[RECORD EXTRACTS Boundary: Start]
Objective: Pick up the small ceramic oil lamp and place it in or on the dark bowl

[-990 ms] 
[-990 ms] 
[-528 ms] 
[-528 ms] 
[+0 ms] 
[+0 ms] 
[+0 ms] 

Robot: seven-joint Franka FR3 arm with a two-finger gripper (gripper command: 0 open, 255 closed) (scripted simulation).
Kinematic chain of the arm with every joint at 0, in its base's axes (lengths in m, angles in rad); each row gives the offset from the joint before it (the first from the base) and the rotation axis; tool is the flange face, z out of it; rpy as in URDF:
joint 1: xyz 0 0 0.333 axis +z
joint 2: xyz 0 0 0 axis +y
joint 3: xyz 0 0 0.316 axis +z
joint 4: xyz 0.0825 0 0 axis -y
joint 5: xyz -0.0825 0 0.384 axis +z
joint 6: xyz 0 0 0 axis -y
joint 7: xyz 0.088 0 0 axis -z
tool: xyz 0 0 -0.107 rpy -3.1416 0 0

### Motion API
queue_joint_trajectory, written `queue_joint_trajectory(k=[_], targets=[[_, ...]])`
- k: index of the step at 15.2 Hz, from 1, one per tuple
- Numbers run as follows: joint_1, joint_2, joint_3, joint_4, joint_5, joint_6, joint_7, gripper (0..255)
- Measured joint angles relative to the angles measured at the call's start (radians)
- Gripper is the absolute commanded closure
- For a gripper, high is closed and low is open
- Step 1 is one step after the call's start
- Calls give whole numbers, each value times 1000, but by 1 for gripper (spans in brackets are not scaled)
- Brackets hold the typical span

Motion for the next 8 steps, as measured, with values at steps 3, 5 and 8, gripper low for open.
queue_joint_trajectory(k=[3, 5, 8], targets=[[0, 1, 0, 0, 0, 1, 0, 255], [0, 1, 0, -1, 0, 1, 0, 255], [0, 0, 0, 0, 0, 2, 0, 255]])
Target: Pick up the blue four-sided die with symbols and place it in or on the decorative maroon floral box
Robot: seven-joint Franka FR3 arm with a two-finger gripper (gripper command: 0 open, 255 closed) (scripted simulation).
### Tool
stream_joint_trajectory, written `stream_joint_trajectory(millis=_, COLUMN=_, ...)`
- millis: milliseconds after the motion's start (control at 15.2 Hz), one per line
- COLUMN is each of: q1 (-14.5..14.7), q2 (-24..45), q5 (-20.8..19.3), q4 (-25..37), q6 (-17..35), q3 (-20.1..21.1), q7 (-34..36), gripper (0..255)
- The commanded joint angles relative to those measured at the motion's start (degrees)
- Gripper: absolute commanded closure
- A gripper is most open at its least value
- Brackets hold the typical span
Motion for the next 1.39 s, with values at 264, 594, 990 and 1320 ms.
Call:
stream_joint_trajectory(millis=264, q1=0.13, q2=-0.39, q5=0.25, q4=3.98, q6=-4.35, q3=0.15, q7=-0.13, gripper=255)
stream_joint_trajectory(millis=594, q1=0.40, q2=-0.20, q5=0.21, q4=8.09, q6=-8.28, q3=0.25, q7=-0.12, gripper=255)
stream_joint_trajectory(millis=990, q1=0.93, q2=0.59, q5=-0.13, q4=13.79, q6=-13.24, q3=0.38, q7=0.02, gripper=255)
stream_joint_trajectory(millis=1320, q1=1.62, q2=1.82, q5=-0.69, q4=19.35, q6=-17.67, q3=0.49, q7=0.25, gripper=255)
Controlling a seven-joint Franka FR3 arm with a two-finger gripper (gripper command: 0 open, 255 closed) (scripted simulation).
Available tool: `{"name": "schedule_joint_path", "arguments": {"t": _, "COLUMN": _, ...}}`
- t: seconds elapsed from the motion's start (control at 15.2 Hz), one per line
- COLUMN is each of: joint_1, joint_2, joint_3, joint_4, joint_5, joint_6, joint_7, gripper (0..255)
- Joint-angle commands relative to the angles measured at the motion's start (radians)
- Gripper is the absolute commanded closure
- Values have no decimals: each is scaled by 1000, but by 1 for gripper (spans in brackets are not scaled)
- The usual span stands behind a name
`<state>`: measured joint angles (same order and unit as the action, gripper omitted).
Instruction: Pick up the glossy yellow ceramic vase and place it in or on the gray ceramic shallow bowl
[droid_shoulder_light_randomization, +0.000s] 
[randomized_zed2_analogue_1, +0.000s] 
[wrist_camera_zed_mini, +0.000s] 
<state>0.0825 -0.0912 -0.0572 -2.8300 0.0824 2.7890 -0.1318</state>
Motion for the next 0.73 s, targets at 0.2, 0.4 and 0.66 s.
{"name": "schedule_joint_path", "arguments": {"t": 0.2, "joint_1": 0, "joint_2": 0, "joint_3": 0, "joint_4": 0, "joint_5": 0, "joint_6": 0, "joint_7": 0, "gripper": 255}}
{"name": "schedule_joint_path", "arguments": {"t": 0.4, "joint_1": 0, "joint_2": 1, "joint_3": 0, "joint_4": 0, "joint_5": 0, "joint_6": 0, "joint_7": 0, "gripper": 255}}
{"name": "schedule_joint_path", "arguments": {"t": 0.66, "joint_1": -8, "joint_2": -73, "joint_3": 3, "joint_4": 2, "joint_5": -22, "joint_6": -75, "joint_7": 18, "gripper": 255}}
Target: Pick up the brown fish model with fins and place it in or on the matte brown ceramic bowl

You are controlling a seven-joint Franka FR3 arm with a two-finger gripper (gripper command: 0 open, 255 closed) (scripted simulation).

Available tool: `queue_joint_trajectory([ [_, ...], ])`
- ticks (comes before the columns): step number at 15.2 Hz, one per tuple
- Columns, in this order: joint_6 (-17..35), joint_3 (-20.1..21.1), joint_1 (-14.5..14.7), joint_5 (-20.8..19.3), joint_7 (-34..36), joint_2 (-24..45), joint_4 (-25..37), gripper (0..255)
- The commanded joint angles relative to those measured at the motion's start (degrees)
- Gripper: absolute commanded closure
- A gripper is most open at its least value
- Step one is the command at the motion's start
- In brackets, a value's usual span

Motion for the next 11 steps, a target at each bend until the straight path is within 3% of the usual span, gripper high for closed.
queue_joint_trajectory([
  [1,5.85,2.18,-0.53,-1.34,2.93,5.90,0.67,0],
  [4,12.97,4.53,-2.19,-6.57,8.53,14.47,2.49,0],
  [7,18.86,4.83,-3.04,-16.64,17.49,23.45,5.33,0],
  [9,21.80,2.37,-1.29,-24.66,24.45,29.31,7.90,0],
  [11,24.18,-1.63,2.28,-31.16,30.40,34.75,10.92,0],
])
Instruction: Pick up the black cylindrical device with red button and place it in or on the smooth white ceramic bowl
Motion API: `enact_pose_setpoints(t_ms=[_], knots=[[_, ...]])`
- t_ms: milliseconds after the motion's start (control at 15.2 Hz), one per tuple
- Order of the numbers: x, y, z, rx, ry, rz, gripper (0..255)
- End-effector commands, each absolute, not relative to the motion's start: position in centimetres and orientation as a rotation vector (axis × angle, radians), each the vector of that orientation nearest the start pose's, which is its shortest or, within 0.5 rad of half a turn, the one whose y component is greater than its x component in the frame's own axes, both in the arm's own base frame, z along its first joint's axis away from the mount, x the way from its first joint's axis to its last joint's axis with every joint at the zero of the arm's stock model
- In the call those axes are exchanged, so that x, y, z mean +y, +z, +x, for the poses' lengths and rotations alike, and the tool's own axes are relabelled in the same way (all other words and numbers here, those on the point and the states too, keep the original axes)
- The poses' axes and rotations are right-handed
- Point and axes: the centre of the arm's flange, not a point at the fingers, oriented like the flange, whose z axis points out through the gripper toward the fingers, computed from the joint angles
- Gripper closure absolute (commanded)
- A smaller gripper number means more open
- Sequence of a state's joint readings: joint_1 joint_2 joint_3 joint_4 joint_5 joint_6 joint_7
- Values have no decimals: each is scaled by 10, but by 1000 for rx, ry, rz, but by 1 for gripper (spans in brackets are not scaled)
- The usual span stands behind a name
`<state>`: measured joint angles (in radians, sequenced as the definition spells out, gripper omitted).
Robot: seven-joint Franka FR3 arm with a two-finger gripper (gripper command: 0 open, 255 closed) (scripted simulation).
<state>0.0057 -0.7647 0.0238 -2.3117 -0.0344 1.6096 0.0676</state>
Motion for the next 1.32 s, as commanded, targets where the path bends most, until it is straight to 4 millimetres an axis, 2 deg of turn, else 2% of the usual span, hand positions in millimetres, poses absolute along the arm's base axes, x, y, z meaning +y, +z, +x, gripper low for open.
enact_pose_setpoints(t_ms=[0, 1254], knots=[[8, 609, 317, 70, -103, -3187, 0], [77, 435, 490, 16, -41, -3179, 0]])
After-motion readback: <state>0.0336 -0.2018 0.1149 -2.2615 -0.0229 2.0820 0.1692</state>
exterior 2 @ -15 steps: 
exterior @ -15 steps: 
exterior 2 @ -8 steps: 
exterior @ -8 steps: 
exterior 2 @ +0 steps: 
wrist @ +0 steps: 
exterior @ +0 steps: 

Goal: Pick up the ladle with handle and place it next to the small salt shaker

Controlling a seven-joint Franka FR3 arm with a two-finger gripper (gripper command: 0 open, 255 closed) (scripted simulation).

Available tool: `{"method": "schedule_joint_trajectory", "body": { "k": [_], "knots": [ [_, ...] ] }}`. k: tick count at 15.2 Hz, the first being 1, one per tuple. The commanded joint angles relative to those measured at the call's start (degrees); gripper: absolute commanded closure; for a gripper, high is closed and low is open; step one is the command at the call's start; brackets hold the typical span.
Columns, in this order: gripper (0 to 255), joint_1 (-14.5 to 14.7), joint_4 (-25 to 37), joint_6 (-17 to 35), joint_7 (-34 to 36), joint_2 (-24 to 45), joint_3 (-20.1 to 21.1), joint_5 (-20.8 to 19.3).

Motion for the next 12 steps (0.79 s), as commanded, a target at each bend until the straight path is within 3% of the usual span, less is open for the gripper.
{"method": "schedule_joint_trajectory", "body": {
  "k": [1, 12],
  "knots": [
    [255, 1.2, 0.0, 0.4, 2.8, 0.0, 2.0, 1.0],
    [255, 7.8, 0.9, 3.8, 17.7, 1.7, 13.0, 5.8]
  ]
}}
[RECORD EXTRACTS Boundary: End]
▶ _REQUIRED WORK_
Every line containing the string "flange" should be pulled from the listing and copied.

▶ _REPLY TO THE EXERCISE_
Kinematic chain of the arm with every joint at 0, in its base's axes (lengths in m, angles in rad); each row gives the offset from the joint before it (the first from the base) and the rotation axis; tool is the flange face, z out of it; rpy as in URDF:
- Point and axes: the centre of the arm's flange, not a point at the fingers, oriented like the flange, whose z axis points out through the gripper toward the fingers, computed from the joint angles

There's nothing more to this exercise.